Many Jews in the Diaspora and in Palestine accepted Roman rule, but many didn’t, and there were protests. Clashes between Roman/Greek and Jewish culture were reflected in Hebrew apocalyptic writings which predicted the end of the empire and the rise of the Son of Man and preached xenophobia, and martyrdom, the last judgment, the elect, the coming of the Messiah as a political leader, and the Kingdom of God. Many of these ideas were already present in the book of Isaiah and were seized on by the Pharisees and later adopted by Christianity.. Most assumed the Messiah would be a political leader.

THE PHARISEES

The Pharisees were the most progressive Jews at the beginning of the the first century CE and had developed an advanced spirituality. They believed that all of Israel was called to be a holy nation of priests and that God could be experienced in the humblest home as well as in the Temple. He was present in the smallest details of daily life and could be approached without elaborate ritual. Worshippers could atone for their sins by acts of loving kindness rather than by animal sacrifice. Charity was the most important commandment of the law.

The Pharisaic Rabbi Hillel (80 BCE – 30 CE) said the essence of the Torah was not its letter but its spirit, which was summed up in the Golden Rule: “What is hateful to yourself, do not do to your fellow man. That is the whole of the Torah. ,” he said, “the rest is commentary.”

REVOLT, DEFEAT, DIASPORA

The Romans had been allies of the Jews and had allowed them priveleges such as not working on the Sabbath. Roman hostility began towards the end of the first millennium BCE because of the Jews’ refusal to practice state worship. Relations deteriorated rapidly from the death of Nero onward.

There were other points of contention. The Greco-Roman world thought circumcision was barbarous. The Jews’ diet and cleanliness laws prevented social relations with non-Jews. Jews kept to themselves and were felt by the Romans to be enemies of their multi-racial, multi-national society. Many libels were spread about the Jews, such as that they were wanderers and had no home in Palestine and that they worshipped asses and even made secret human sacrifices.

The Romans’ destruction of Herod’s Temple in CE 70 and their suppression of a second Jewish revolt from 132 to 135 CE led by Simon Bar Kokhba were catastrophes for Judaism. The priestly leadership was decisively discredited. In this context, the rabbinic movement fully emerged.

Because the Jewish people had lost political control, the rabbis emphasized community and spiritual life. They taught that by conformity to the Torah in daily life through study, prayer, and observance, the individual Jew could improve the world while waiting for God to bring about the messianic redemption of all Israel. Some rabbis believed that if all Jews conformed to the Torah, the Messiah would be compelled to come. Institutionally, the synagogue and the rabbinic study house replaced the Temple that had been destroyed.

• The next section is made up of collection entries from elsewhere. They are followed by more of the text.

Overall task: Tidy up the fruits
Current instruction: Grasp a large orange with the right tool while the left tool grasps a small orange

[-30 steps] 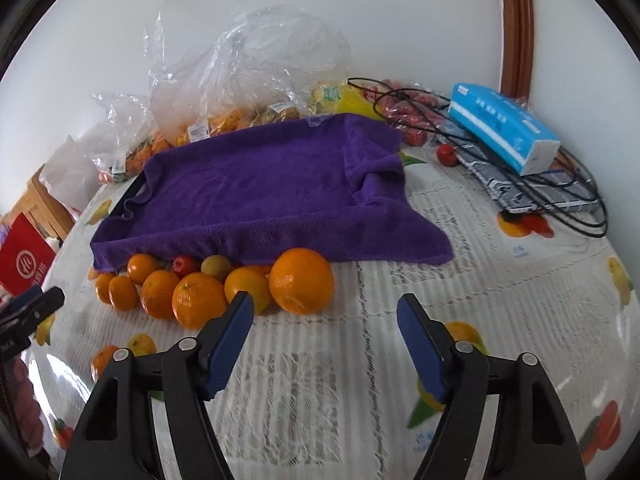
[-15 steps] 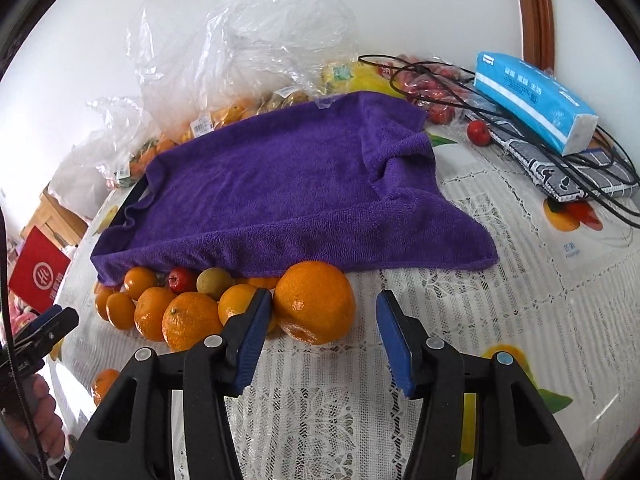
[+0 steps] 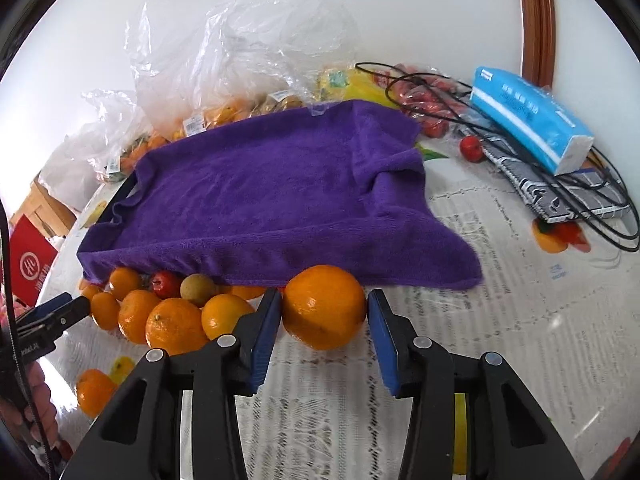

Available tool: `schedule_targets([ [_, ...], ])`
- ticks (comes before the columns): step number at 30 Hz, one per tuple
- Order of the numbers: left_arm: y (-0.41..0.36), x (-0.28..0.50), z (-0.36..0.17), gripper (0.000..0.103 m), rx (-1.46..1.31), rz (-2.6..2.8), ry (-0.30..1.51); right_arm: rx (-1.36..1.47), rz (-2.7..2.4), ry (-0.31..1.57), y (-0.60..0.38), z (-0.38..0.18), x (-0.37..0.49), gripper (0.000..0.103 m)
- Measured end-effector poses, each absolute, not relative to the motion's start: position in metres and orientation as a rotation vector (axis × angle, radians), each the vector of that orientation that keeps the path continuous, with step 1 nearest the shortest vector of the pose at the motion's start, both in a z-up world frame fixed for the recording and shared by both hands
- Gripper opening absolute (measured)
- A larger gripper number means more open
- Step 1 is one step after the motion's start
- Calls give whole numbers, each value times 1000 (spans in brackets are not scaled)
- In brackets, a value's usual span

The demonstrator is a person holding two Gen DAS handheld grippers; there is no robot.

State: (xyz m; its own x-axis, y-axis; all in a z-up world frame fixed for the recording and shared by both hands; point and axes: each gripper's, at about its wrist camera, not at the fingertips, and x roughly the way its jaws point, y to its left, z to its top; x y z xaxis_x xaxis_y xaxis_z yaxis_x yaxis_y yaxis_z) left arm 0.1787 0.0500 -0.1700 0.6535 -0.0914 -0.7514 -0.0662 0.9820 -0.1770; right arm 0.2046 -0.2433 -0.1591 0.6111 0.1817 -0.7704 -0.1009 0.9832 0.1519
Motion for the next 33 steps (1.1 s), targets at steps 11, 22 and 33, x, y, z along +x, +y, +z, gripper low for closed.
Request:
schedule_targets([
  [11,34,189,-176,49,-122,-20,878,62,143,919,-242,-175,213,44],
  [22,41,184,-172,36,-155,-38,864,74,124,894,-246,-167,197,44],
  [33,39,182,-173,31,-177,-73,885,50,108,882,-238,-153,184,44],
])
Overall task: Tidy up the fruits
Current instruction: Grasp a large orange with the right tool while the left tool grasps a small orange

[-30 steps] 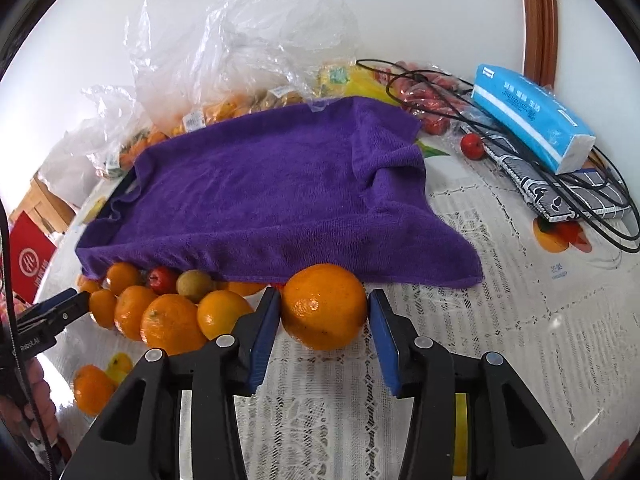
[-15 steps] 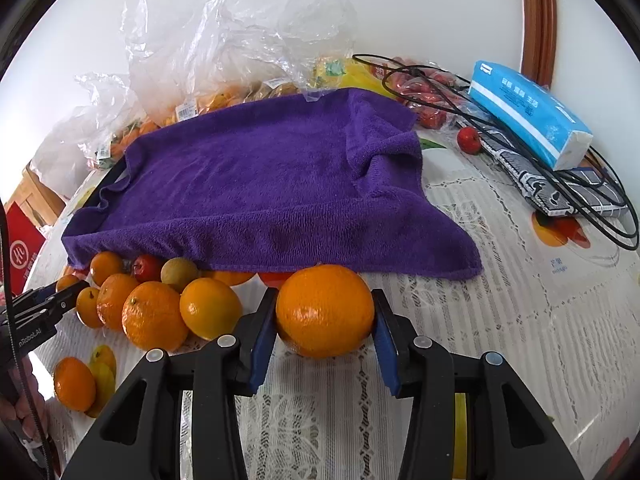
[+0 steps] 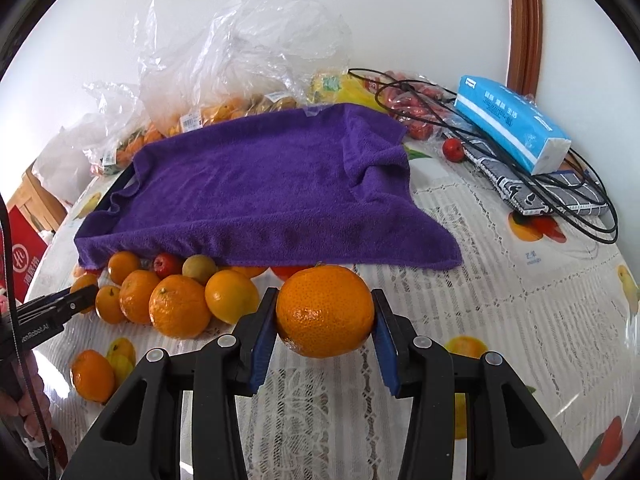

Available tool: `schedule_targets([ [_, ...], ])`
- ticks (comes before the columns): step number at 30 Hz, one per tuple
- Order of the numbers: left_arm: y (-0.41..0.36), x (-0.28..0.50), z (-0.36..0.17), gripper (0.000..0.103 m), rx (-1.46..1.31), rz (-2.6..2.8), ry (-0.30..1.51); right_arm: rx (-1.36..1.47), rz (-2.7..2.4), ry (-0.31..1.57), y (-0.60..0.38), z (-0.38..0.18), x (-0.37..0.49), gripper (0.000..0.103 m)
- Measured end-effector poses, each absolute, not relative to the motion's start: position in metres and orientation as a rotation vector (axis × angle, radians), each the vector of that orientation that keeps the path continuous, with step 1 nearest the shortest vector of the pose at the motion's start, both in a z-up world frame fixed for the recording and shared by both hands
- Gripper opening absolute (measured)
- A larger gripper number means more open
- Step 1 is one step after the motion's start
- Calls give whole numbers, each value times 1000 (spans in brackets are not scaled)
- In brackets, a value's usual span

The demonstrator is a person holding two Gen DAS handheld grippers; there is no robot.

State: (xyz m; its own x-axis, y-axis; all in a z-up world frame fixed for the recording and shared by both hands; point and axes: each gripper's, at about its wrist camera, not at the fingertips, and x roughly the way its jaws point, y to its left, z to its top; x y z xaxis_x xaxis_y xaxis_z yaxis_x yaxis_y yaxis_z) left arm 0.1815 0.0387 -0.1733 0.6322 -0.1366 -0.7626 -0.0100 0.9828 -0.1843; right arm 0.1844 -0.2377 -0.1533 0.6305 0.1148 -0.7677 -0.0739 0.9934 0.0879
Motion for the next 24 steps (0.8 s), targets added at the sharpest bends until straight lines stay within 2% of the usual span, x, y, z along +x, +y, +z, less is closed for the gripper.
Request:
schedule_targets([
  [9,36,181,-173,31,-147,-60,864,40,109,883,-235,-155,176,44],
  [24,31,167,-139,31,-152,-100,813,50,94,820,-242,-124,172,44],
])
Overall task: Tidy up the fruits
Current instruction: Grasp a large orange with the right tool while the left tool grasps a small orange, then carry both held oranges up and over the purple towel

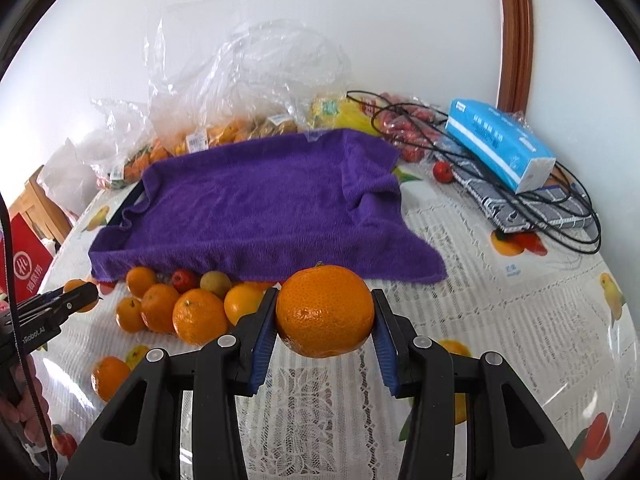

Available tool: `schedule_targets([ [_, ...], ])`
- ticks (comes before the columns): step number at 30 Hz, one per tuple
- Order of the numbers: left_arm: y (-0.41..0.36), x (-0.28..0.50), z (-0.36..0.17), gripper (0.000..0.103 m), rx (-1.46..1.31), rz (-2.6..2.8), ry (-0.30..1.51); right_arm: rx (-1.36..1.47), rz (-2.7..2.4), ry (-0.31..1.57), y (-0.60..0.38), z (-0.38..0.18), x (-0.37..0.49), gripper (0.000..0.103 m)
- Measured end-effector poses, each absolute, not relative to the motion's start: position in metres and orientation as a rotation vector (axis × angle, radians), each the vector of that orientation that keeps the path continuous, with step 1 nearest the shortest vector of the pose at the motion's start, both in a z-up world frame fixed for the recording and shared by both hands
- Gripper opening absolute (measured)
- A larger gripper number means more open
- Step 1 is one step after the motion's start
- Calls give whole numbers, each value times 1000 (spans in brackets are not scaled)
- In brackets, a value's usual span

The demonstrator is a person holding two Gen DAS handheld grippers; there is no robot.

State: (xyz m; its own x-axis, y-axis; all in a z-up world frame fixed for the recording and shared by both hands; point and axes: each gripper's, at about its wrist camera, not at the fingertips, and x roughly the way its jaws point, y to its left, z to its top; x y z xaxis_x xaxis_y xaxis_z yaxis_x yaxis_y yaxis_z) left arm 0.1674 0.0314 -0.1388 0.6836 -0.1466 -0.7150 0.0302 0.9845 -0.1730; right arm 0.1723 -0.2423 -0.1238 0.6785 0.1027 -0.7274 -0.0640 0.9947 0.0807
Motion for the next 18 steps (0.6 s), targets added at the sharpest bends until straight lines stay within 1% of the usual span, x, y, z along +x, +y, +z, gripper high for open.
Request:
schedule_targets([
  [10,26,173,-113,31,-162,-115,779,59,110,770,-237,-100,182,44],
  [18,27,196,-94,31,-162,-103,737,53,133,724,-227,-83,208,44],
])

The first century C.E. Jewish Revolt against Roman occupation ended with the destruction of Herod’s Temple and the fall of Jerusalem. During the three-year Roman siege of Jerusalem, the inhabitants of the Holy City were divided. Some were wearied from the hopelessness of the situation. Others, although refusing to surrender, fought among themselves. The Pharisees wanted only to live peacefully so they could study and transmit the Torah.

Tradition says that Hillel’s student, the Pharisaic rabbi Johanan ben Zakkai, deputy head of Sanhedrin, had himself smuggled out of Jerusalem in a coffin during the rebellion with the connivance of the Romans. He had opposed the revolt. He believed God and faith were better served under a secular state. He set up a center for the regulation of Jewish religion in a vinyard at Javna around 66-70 C.E. Here Rabbinic Judaism truly began.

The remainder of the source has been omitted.